Kończy się wrzesień Anno Domini 2017 i być może kończy się ład światowy, jaki znaliśmy do tej pory. Okres przesilenia, który uwidocznił się na dobre w 2014 roku, a który decydował o tym, w którą stronę pójdzie Świat może zakończyć się w ciągu kilku dni. Czeka nas, albo Nowy Ład z postępującą globalizacją, albo okres rozpadu stworzonych wcześniej struktur politycznych, czas chaosu, rywalizacji i rozstrzygnięć siłowych.
Nikt nie zaprzeczy, że wrzesień tego roku był niezwykle „ciekawy” (a może straszny?). Zarówno, jeśli chodzi o wydarzenia polityczne, geopolityczne, a nawet zjawiska pogodowe.
Tematami związanymi z pogodą się nie zajmuję, a kwestie dotyczące ewentualnego rozpadu Hiszpanii opisałem w dwóch obszernych wpisach: tutaj i tutaj.

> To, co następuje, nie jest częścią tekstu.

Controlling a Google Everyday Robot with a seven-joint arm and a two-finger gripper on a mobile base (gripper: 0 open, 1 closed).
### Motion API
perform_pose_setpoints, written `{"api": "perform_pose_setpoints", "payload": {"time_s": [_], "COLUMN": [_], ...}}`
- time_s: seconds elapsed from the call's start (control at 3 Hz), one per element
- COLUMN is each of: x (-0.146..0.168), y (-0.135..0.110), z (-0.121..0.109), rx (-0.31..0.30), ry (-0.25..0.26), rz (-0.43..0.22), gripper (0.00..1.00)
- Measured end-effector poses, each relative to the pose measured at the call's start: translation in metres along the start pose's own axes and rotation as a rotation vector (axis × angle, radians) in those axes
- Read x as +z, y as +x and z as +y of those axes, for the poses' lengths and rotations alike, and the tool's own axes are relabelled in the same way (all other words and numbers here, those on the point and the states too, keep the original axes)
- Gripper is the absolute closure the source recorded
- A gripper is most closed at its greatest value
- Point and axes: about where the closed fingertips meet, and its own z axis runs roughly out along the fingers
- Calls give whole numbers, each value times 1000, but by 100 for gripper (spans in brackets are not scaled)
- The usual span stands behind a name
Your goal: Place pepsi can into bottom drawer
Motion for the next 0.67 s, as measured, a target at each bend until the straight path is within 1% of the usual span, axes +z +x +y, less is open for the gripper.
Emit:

Należy jedynie zaznaczyć, że jutro dowiemy się, w którą stronę zmierzają wydarzenia w Hiszpanii. Tzn. kierunek ogólnie już znamy (obie strony konfliktu wybrały konfrontację), natomiast powinniśmy dowiedzieć się jak ów spór będzie wyglądać. Czy zarówno Madryt jak i Barcelona usiądą przy stole w celu negocjacji, czy też dojdzie do krwawej rebelii. Bowiem niezależnie od wyniku referendum (a zapowiada się wybór opcji niepodległościowej), mleko zostało rozlane. Hiszpanie przekroczyli swój Rubikon i doprowadzili do ogromnej niechęci Katalończyków. Wrześniowe wydarzenia z pewnością zapadną im w pamięci i jeśli nawet cała sprawa rozejdzie się teraz po kościach, to chowane urazy będą narastać i w końcu mogą eksplodować. Madryt jest w tej chwili w trudnej sytuacji, bowiem może jedynie pogorszyć sytuację. Ale o tym, może jutro…
Bo o ile kwestia niepodległości Katalonii, to raczej temat lokalny (ewentualnie przełoży się na UE), o tyle w skali globalnej również się działo. Wiele i mocno.

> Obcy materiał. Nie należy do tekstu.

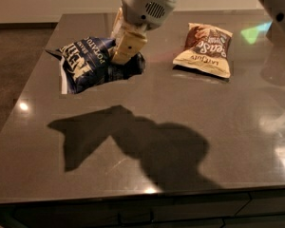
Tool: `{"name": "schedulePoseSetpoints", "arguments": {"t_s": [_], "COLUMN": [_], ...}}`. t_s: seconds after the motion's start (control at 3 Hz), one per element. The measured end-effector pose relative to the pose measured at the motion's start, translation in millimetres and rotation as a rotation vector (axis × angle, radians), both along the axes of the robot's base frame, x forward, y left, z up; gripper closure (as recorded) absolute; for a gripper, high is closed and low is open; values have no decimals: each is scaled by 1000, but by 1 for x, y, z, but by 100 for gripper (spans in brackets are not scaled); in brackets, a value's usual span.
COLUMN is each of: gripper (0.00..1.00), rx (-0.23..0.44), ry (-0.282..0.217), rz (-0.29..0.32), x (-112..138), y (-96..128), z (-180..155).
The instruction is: Pick blue chip bag
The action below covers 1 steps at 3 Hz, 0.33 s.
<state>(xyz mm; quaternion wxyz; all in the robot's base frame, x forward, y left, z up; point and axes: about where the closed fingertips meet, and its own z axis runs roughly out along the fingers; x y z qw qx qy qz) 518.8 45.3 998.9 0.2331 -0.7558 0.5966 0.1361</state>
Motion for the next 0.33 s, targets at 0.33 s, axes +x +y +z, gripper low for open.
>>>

Na tyle, że eskalacja napięcia na linii USA – Korea Płn. rzeczywiście sięgnęła już chyba zenitu. Świadczy o tym to, że nawet Chiny zdecydowały się na surowe sankcje wobec swojego komunistycznego sąsiada. Czy to tylko gra, czy rzeczywisty strach przed potencjalnym konfliktem militarnym, który toczyłby się u chińskich granic?

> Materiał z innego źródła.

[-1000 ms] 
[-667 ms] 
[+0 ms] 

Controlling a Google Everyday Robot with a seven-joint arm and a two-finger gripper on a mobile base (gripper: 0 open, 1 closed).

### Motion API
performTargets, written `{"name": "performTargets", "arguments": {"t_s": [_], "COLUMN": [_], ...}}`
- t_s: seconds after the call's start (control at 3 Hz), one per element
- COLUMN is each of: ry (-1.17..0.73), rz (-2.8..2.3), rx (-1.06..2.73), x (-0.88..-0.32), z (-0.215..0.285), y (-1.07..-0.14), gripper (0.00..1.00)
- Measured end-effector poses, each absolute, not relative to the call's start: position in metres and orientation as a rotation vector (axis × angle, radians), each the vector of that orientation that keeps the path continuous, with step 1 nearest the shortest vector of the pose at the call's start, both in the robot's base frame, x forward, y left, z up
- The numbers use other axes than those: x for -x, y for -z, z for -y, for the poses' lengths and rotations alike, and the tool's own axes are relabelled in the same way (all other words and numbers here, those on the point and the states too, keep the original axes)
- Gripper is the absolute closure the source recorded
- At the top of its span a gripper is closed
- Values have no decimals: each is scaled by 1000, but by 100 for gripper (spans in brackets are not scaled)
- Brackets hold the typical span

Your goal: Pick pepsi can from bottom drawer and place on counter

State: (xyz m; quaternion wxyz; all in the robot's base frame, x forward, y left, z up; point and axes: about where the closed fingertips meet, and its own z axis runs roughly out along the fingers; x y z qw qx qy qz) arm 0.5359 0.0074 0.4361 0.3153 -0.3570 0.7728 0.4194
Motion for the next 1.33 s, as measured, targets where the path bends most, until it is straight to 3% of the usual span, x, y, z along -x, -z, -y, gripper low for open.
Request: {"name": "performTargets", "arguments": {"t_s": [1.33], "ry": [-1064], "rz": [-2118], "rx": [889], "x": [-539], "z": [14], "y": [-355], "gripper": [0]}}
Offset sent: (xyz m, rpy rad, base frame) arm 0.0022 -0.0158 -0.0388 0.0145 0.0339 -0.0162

Niezależnie od tego, moment „rozwiązania” północno-koreańskiego problemu wydaje się być bardzo bliski. Mogą zaistnieć 3 scenariusze:
- atak USA na Kim Dzong Una (chyba najmniej prawdopodobny, ale groźba jest coraz bardziej realna, co z pewnością przemawia do Xi i Putina jeśli chodzi o negocjacje),
- Druga Jałta, czyli ustalenie nowego ładu światowego z podziałem na strefy wpływów dla Rosji i USA,
- Xi – Trump deal ,o czym pisałem już tutaj i tutaj,
Wojna USA vs Korea Północna
Pierwsza z w/w opcji jest mimo wszystko, w moim przekonaniu, mało prawdopodobna. Tzn. nawet, jeśli USA i Trump realnie są gotowi zaatakować Koreę Północną, to nie wierzę, że choćby w ostatniej chwili przed atakiem Xi nie spróbuje się jednak jakoś dogadać. Czemu akurat on? Bowiem Chinom nie zależy na bombardowaniu instalacji nuklearnych znajdujących się blisko ich granicy. Chinom nie zależy na regionalnej wojnie blisko Pekinu, bo to absorbowało by Chińczyków co najmniej w sferze politycznej, jak nie militarnej(ponieważ otwarcie zapowiedzieli, że w przypadku ataku USA na Koreę, są gotowi wystąpić zbrojnie po stronie Kima).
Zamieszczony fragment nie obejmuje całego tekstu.